For the listing below, give the count of lines containing the string "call" and nothing else.

** EXERCISE INPUT **
━━━━━━━━━━━━━━━━━━━━━━━━━━━━━━

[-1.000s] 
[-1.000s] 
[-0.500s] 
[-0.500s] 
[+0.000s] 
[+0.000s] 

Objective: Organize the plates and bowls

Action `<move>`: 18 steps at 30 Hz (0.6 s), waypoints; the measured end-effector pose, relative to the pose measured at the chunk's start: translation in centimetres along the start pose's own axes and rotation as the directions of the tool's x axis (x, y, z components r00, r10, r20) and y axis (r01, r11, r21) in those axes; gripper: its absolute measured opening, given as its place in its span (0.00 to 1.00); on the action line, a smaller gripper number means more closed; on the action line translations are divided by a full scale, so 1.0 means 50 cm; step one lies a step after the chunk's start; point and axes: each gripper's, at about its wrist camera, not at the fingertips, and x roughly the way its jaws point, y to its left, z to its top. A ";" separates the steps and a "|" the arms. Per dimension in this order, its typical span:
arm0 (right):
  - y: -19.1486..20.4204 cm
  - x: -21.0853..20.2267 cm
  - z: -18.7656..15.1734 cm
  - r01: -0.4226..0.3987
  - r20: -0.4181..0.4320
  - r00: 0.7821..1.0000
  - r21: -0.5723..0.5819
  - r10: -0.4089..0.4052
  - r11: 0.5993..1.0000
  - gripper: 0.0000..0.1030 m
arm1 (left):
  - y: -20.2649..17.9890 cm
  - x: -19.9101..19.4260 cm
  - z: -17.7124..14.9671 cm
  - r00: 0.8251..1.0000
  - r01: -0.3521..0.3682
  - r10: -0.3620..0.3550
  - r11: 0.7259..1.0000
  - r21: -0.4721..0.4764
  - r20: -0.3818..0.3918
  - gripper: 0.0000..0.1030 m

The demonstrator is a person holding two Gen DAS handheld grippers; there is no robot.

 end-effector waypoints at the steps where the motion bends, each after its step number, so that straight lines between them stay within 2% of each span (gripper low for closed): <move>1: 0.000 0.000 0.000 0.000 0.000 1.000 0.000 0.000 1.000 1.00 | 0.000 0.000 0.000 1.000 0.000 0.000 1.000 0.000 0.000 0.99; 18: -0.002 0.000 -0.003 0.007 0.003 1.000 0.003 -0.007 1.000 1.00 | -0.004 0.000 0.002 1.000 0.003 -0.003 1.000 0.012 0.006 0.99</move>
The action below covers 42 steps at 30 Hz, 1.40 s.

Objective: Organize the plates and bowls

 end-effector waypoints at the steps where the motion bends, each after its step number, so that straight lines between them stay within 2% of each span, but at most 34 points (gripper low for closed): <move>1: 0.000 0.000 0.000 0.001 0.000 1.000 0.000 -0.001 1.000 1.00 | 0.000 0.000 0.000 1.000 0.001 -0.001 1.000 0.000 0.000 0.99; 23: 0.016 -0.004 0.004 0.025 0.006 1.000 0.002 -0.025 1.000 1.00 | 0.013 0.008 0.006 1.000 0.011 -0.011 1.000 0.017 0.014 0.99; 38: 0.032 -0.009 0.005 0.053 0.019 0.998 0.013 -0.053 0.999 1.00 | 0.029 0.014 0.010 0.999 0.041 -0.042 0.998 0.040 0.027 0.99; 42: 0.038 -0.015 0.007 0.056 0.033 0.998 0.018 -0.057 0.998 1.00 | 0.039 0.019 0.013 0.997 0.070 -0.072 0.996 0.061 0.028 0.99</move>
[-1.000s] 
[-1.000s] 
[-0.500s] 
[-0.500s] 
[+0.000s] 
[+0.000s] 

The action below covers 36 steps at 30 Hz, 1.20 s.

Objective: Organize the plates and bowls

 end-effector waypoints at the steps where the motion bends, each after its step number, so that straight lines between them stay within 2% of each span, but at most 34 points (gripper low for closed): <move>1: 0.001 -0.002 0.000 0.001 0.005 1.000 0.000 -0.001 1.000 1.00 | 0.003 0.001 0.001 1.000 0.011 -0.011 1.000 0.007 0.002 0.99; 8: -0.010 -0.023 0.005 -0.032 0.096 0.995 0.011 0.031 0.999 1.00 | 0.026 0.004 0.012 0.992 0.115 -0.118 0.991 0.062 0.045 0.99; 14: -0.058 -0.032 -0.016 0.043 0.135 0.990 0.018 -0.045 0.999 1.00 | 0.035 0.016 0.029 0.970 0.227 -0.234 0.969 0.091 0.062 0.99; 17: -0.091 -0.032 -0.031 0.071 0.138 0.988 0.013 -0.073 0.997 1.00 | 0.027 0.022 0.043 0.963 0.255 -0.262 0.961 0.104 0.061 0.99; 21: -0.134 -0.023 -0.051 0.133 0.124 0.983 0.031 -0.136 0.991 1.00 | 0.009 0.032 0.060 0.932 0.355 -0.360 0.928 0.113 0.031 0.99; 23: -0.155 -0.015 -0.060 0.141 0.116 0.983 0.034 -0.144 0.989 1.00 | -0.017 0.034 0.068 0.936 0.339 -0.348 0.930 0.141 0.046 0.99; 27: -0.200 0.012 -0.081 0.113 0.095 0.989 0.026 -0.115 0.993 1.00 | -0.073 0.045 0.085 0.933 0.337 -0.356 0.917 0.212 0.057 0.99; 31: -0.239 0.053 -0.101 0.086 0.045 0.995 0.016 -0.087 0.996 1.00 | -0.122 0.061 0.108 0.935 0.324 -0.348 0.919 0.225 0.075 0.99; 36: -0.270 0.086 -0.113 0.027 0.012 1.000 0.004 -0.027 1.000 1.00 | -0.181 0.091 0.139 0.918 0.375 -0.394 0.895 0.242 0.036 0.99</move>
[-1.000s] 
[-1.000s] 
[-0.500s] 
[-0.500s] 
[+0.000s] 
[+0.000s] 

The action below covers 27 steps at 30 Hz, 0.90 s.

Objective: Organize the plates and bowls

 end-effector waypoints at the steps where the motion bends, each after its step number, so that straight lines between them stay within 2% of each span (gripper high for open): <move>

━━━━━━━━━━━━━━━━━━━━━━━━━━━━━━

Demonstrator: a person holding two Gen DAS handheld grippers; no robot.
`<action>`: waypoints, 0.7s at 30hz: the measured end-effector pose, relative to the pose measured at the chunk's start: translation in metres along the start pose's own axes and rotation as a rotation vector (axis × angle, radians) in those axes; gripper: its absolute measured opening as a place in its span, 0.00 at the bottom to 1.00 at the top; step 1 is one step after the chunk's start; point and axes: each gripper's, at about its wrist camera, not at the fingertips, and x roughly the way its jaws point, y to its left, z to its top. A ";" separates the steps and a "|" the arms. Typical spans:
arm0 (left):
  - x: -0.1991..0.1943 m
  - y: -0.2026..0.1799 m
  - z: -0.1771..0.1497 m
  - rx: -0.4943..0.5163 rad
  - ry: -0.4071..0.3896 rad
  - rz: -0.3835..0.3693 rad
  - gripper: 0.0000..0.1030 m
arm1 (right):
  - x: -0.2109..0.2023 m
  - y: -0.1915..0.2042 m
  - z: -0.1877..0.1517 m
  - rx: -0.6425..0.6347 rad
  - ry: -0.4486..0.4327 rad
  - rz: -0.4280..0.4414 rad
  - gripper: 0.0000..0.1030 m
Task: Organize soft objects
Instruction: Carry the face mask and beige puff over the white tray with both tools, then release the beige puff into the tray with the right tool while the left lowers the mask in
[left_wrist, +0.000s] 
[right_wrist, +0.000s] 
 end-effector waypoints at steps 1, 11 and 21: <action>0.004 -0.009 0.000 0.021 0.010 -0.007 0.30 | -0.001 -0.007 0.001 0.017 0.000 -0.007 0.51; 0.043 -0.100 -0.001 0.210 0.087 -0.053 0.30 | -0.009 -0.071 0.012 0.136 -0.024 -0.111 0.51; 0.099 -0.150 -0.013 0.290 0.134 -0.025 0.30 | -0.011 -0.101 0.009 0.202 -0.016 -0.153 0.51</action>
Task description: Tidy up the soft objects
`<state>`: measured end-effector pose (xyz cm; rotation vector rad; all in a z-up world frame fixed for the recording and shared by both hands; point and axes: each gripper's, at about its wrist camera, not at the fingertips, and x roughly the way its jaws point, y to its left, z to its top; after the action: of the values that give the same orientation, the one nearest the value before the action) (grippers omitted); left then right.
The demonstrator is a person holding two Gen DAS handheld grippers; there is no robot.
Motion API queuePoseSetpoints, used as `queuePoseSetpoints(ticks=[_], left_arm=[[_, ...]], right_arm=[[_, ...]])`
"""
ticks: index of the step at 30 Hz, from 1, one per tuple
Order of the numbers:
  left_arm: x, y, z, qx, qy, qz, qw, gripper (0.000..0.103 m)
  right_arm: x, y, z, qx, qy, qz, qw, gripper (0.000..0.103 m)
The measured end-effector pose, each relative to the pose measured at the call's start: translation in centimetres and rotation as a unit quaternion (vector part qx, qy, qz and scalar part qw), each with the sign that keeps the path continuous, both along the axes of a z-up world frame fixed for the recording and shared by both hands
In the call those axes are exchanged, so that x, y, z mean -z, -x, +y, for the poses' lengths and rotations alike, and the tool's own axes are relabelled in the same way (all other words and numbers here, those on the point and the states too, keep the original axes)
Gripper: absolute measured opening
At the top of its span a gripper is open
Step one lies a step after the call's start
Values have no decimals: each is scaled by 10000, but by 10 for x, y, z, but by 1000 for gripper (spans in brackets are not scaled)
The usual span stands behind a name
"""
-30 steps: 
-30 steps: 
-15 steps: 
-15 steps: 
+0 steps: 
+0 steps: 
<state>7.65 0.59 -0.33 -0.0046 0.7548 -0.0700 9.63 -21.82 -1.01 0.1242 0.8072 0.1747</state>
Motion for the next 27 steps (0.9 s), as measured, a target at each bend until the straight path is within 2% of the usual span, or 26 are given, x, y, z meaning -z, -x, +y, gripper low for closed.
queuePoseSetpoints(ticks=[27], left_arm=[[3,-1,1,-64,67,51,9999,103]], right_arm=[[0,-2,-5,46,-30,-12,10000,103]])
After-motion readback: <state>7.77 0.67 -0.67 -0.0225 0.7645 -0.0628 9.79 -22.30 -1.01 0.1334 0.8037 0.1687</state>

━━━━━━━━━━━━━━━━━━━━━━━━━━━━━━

** RESPONSE TO THIS TASK **
3